I think this has been really hard on him ~ ya know, Emily getting sick.  When she first got sick he was in 4th grade.  I think at that time he maybe blamed  himself a little...he had bronchitis first and then Emily got it and then she was in the hospital with some weird disease that made her get really big and not look like herself.  Emily adored Austin (she still does) so it was very hard on her not seeing him as much when she was inpatient.  Austin would come and see her occasionally at the hospital ~ the entire situation was hard on all of us.  Austin couldnt figure out why i was "choosing" her over him, Bryan had to try and spend time with all of us, Austin was being passed around from this person, to this one, to this one.  It was just hard.  I think he also resented her to some degree too.  I mean, how would you feel, your sister gets sick , you feel like its your fault since you were sick first, your mom leaves to be with her, every time you visit your sister has more gifts (Emily would get something EVERY TIME she had something done...blood drawn - stuffed animal, x-ray - stuffed animal, ultrasound - stuffed animal).   Im sure he was jealous, hurt, angry, sad, guilty and anything else you can put down.  I think that is when the roller coaster started with him.  

At his dads house, he gets all the attention.  His dad and step-mom dont have any kids together so its just Austin!  He gets ALL the attention ~ here he obviously has to share it with two other kids.

Bryan and I probably made a big mistake by not sitting down and discussing Emilys illness with Austin like we should have in 2007.  Sure we told him about it but not to how serious it was.  We didnt want to make him worry about something, I mean, he was just a kid!  This time (2010) when she went into the hospital and was in ICU, we made him come up to see her at least once when she was on a vent.  He HATED every min. he was there.  We felt he is older now and he needs to know that we didnt know if she was going to make it.  He needed to see we werent at the hospital sitting around having a pizza and playing games with the nurses.....she was in serious shape!
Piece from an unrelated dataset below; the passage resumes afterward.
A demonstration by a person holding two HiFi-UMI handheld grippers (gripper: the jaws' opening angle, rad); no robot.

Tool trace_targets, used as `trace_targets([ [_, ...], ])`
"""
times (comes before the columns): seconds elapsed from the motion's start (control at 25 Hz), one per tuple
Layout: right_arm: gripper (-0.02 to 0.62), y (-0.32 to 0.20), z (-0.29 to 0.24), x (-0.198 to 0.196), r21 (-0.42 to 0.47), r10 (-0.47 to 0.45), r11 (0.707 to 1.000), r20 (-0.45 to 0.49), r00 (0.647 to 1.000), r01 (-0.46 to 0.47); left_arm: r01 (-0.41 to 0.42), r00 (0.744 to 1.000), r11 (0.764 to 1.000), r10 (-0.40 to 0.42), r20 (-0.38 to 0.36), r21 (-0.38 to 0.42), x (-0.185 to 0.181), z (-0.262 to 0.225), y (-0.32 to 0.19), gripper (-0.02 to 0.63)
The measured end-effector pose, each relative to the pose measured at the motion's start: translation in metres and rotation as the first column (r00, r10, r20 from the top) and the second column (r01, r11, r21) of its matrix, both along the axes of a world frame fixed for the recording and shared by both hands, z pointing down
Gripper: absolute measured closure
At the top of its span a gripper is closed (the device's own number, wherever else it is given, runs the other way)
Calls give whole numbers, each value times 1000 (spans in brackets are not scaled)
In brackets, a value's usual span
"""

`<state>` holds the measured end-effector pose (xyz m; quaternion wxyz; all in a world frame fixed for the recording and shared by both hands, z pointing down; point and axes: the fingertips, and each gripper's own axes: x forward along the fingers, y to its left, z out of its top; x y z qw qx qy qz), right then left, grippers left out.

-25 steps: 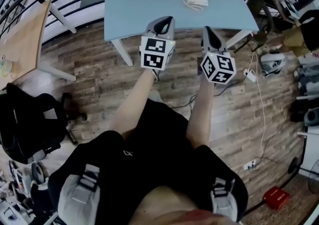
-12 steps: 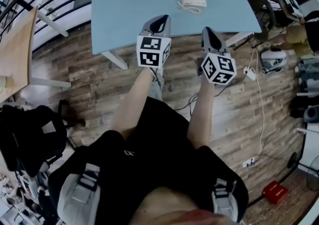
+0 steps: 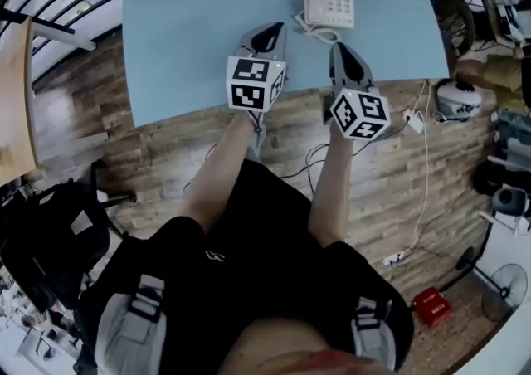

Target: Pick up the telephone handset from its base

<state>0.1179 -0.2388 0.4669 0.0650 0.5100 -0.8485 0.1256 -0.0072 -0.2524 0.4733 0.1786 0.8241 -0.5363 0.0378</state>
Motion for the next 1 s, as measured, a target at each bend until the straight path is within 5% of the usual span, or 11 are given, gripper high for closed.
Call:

Even though he sees this, he gets it, but theres a part of me that still feels that maybe he still resents her because she gets so much attention and maybe resents me because i "chose" her over him (which, I think any mom would feel they didnt have the option..they would have to stay with their child that was in the hospital).    

As Austin gets older, I think he gets more mature and I think maybe he understands a little more. If i could go back and change things, I would.  I would make it so Emily never got sick so I could continue staying with both of them...I think that would help where we are today.  The amount of time I was able to give back then - it just wasnt enough to meet the needs of a little boy.  My prayer is that he will grow up and understand everything Emily and us, as a family, has had to deal with, give up because of how serious her illness is.  I pray that he learns to forgive and let go of any ill feelings he has as he matures and grows older and that he understands that I didnt have a choice about going with her and it certainly did not (and does not) mean i love her more.
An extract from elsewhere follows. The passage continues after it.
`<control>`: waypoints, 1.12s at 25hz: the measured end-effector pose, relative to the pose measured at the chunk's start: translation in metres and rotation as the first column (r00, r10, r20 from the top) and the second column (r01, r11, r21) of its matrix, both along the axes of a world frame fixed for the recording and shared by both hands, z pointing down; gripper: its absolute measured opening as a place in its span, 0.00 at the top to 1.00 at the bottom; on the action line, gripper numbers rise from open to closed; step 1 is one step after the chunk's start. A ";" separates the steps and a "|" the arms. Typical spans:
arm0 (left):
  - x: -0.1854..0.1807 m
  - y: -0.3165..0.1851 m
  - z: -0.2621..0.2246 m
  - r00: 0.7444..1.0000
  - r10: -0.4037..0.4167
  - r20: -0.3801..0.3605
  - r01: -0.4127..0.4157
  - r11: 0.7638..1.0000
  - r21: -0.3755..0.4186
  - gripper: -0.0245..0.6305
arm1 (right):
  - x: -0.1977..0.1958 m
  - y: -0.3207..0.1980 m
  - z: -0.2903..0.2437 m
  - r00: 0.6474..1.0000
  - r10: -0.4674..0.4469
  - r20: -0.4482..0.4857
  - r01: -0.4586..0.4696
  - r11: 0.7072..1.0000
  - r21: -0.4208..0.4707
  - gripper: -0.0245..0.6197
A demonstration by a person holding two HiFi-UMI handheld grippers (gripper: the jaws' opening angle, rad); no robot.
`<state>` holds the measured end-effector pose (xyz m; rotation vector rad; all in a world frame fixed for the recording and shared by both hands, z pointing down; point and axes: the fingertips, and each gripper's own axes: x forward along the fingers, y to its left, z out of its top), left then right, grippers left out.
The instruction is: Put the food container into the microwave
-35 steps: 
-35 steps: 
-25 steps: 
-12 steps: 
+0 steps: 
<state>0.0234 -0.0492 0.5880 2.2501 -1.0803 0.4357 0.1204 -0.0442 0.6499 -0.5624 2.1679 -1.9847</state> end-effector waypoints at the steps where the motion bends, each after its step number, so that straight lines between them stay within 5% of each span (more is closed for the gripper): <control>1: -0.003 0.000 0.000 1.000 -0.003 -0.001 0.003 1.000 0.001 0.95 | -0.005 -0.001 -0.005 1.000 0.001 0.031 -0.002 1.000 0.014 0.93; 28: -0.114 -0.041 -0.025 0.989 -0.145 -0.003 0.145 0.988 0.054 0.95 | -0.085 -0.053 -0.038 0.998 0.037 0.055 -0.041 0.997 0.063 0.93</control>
It does amaze me though, each time he comes over I see a bigger change in him and not for the worse.  I see him growing and maturing.  The conversations he has are more mature and he is actually talking.  There are sometimes thats all he does ~ I wouldnt trade it for the world though!  I love hearing about my sons friends, about the new baseball game for xbox or even a new phone he got.  It may not be an interest of mine but it becomes one because its important  to him. 

He is an amazing son and i hope he realizes just how much i love him.